▶ [What to do]: Write out only the lines from the line containing "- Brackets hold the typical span" to the end of the listing below, both included, exactly as they stand. Drop the pictures.

====== Given data ======

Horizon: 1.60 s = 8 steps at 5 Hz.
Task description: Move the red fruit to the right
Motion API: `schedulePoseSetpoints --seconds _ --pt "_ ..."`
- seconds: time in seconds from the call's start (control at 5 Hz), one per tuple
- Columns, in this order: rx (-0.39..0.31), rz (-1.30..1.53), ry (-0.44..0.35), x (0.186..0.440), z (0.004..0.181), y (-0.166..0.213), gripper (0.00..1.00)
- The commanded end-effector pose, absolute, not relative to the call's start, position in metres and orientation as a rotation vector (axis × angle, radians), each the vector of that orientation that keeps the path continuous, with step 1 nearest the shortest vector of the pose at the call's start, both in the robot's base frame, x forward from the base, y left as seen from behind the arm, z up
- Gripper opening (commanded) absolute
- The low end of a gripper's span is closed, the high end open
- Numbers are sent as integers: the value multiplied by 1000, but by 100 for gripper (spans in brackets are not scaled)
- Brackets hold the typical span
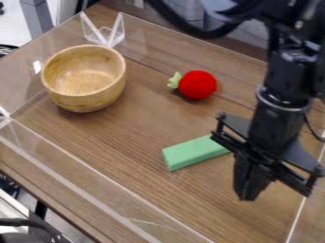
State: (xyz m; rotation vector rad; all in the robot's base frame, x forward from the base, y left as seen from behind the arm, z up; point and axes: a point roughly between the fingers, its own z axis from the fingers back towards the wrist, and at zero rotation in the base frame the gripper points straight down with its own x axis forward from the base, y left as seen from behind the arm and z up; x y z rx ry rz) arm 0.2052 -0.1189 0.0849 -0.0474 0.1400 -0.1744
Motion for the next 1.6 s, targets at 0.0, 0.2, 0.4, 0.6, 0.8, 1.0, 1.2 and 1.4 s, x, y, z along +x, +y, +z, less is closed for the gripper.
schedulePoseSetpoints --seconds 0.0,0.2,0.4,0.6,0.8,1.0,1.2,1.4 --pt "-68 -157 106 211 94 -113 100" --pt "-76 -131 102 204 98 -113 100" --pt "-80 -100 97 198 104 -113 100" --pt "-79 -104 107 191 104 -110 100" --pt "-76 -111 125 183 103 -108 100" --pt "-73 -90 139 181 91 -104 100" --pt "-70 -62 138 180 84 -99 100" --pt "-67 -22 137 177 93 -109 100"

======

▶ [Your solution]:
- Brackets hold the typical span
State: (xyz m; rotation vector rad; all in the robot's base frame, x forward from the base, y left as seen from behind the arm, z up; point and axes: a point roughly between the fingers, its own z axis from the fingers back towards the wrist, and at zero rotation in the base frame the gripper points straight down with its own x axis forward from the base, y left as seen from behind the arm and z up; x y z rx ry rz) arm 0.2052 -0.1189 0.0849 -0.0474 0.1400 -0.1744
Motion for the next 1.6 s, targets at 0.0, 0.2, 0.4, 0.6, 0.8, 1.0, 1.2 and 1.4 s, x, y, z along +x, +y, +z, less is closed for the gripper.
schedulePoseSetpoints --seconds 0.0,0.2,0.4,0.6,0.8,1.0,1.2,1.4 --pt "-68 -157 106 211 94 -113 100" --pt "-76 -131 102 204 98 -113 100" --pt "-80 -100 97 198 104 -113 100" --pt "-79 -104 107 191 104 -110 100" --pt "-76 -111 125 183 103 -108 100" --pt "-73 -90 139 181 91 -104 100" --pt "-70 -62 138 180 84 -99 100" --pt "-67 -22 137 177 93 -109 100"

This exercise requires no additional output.